━━━ PROVIDED MATERIAL ━━━
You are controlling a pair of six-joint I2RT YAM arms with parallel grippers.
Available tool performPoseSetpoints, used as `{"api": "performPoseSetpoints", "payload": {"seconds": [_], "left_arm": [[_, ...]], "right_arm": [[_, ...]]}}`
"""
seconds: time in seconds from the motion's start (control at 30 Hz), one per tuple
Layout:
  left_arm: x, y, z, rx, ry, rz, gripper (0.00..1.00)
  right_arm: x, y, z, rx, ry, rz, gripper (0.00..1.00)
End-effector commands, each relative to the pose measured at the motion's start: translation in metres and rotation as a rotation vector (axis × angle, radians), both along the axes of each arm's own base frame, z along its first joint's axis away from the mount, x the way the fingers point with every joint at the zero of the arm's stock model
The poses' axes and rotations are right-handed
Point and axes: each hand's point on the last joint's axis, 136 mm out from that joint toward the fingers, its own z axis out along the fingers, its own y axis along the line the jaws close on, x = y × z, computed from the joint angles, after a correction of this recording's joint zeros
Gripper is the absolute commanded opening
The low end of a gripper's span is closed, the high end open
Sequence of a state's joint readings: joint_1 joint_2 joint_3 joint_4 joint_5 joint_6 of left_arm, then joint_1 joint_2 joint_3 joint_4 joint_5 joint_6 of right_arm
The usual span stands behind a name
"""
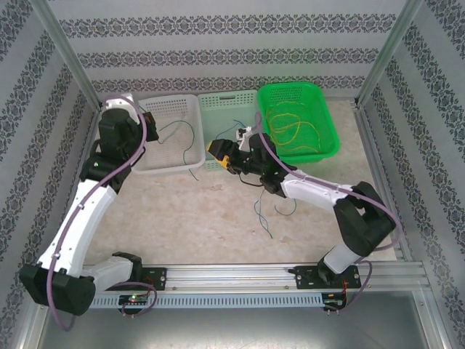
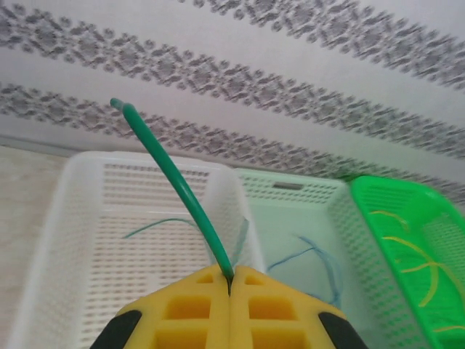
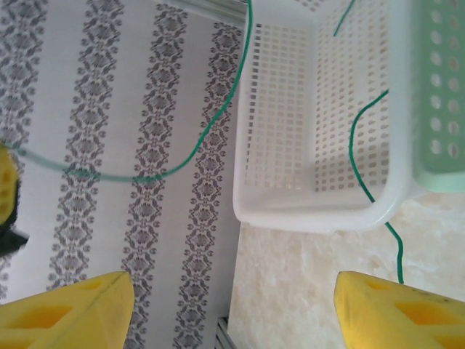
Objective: Untangle the cables
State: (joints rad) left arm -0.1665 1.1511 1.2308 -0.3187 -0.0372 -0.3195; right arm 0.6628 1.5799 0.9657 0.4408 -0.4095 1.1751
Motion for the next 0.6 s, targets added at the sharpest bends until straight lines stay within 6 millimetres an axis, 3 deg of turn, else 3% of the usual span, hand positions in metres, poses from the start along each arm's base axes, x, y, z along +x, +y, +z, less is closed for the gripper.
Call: {"api": "performPoseSetpoints", "payload": {"seconds": [0.0,0.3,0.57], "left_arm": [[0.01,0.015,-0.021,0.119,0.15,0.001,0.04],[0.056,0.039,-0.069,0.103,0.289,0.038,0.03],[0.065,0.043,-0.084,0.117,0.367,0.011,0.03]], "right_arm": [[-0.011,-0.02,-0.028,-0.157,-0.014,0.02,0.72],[-0.022,-0.071,-0.037,-0.26,0.015,-0.076,0.7],[-0.032,-0.131,-0.049,-0.33,0.055,-0.2,0.7]]}}
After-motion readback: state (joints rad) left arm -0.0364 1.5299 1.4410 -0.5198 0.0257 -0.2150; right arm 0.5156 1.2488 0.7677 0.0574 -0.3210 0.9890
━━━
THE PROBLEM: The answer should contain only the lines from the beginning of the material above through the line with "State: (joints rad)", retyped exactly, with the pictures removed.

EXERCISE RESPONSE:
You are controlling a pair of six-joint I2RT YAM arms with parallel grippers.
Available tool performPoseSetpoints, used as `{"api": "performPoseSetpoints", "payload": {"seconds": [_], "left_arm": [[_, ...]], "right_arm": [[_, ...]]}}`
"""
seconds: time in seconds from the motion's start (control at 30 Hz), one per tuple
Layout:
  left_arm: x, y, z, rx, ry, rz, gripper (0.00..1.00)
  right_arm: x, y, z, rx, ry, rz, gripper (0.00..1.00)
End-effector commands, each relative to the pose measured at the motion's start: translation in metres and rotation as a rotation vector (axis × angle, radians), both along the axes of each arm's own base frame, z along its first joint's axis away from the mount, x the way the fingers point with every joint at the zero of the arm's stock model
The poses' axes and rotations are right-handed
Point and axes: each hand's point on the last joint's axis, 136 mm out from that joint toward the fingers, its own z axis out along the fingers, its own y axis along the line the jaws close on, x = y × z, computed from the joint angles, after a correction of this recording's joint zeros
Gripper is the absolute commanded opening
The low end of a gripper's span is closed, the high end open
Sequence of a state's joint readings: joint_1 joint_2 joint_3 joint_4 joint_5 joint_6 of left_arm, then joint_1 joint_2 joint_3 joint_4 joint_5 joint_6 of right_arm
The usual span stands behind a name
"""
Objective: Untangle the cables
State: (joints rad) left arm -0.1665 1.1511 1.2308 -0.3187 -0.0372 -0.3195; right arm 0.6628 1.5799 0.9657 0.4408 -0.4095 1.1751

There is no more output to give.